C# Predicate with anonymous method

The following example passes an anonymous method to the delegate.

Program.cs
using System;
using System.Collections.Generic;

namespace Anonymous
{
    class Program
    {
        static void Main(string[] args)
        {
          var data = new List<int> { 1, -2, 3, 0, 2, -1 };

          Predicate<int> IsPositive = delegate(int val) { return val > 0; };

          var filtered = data.FindAll(IsPositive);

          Console.WriteLine(string.Join(",", filtered));
        }
    }
}

The example uses the delegate keyword to define an anonymous method.
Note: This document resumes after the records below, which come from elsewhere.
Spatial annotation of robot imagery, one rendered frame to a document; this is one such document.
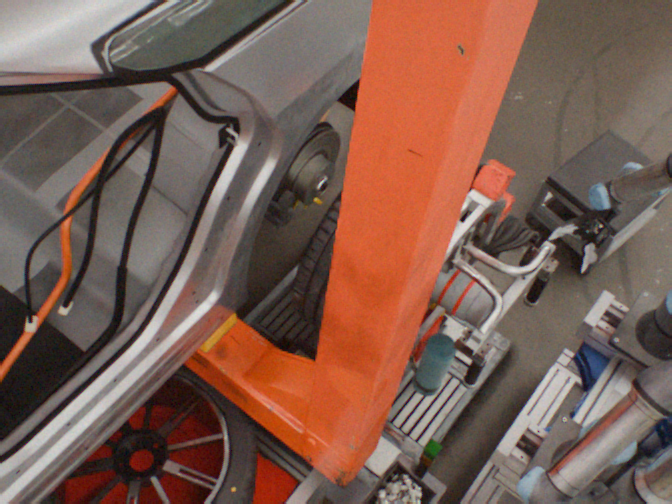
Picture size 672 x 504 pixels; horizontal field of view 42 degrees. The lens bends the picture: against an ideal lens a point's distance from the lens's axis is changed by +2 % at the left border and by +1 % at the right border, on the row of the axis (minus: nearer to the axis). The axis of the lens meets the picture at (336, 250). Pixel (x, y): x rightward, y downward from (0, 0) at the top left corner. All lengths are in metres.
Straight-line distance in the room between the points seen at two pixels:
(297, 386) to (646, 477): 0.87
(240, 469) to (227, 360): 0.31
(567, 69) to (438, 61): 3.30
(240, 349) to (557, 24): 2.72
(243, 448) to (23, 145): 1.04
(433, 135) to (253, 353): 1.40
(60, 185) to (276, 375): 0.77
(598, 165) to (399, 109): 2.41
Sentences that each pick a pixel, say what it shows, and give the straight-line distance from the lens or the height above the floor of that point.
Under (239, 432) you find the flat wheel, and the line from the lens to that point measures 2.60.
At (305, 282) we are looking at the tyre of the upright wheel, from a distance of 2.31.
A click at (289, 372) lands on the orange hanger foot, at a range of 2.38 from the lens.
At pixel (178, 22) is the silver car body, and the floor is 1.81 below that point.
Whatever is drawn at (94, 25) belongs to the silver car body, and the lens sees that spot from 1.56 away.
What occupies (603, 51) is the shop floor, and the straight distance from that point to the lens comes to 4.59.
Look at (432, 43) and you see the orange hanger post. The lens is 1.13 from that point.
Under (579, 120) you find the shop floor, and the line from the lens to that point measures 4.22.
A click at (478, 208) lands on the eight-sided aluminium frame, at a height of 1.12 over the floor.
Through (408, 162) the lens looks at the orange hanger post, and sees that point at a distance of 1.29.
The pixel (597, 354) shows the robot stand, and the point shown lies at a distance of 2.70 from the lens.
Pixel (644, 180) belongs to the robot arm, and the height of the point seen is 1.18.
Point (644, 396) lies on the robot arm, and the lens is 1.85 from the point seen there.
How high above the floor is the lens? 2.92
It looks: 56 degrees down
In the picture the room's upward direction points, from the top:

C# Predicate with lambda expression

C# lambda expression simplifies the creation of C# Predicates. Lambda expressions are created with the => lambda declaration operator.

Program.cs
using System;
´╗┐using System.Collections.Generic;

namespace LambdaEx
{
    class Program
    {
        static void Main(string[] args)
        {
            var words = new List<string> { "falcon", "wood", "tree",
              "rock", "cloud", "rain" };

            Predicate<string> HasFourChars = word => word.Length == 4;

            var words2 = words.FindAll(HasFourChars);
            Console.WriteLine(string.Join(',', words2));
        }
    }
}

In the example, we find out all words that have four letters.

$ dotnet run
wood,tree,rock,rain

This is the output.

C# negating predicates

We can create a delegate that negates an already defined delegate.

Program.cs
using System;
´╗┐using System.Collections.Generic;

namespace NegateEx
{
    class Program
    {
        static void Main(string[] args)
        {
            var words = new List<string> { "falcon", "wood", "tree",
                "rock", "cloud", "rain" };

            Predicate<string> HasFourChars = word => word.Length == 4;
            Predicate<string> Negate = word => !HasFourChars(word);

            var words2 = words.FindAll(Negate);

            Console.WriteLine(string.Join(',', words2));
        }

        // static Predicate<T> Negate<T>(Predicate<T> predicate)
        // {
        //    return x => !predicate(x);
        // }
    }
}

The example negates the HasFourChars delegate. An alternative solution is commented out.

$ dotnet run
falcon,cloud

These are the words whose length is not four letters.

C# predicate with Func

The Func ecapsulates a method that has one parameter and returns a value of the given type.

Program.cs
using System;
using System.Collections.Generic;
using System.Linq;

namespace PredicateEx
{
    class Person
    {
        public string Name { get; set; }
        public string Occupation { get; set; }
    }

    class Program
    {
        static void Main(string[] args)
        {
            var data = new List<Person>
            {
                new Person() { Name = "John Doe", Occupation = "gardener" },
                new Person() { Name = "Robert Brown", Occupation = "programmer" },
                new Person() { Name = "Lucia Smith", Occupation = "teacher" },
                new Person() { Name = "Thomas Neuwirth", Occupation = "teacher" }
            };

            ShowOutput(data, r => r.Occupation == "teacher");

        }

        static void ShowOutput(List<Person> list, Func<Person, bool> condition)
        {
            var data = list.Where(condition);

            foreach (var person in data)
            {
                Console.WriteLine("{0}, {1}", person.Name, person.Occupation);
            }
        }
    }
}

The example creates a list of persons. The ShowOutput method takes a predicate as the second parameter. It returns all persons who are teachers.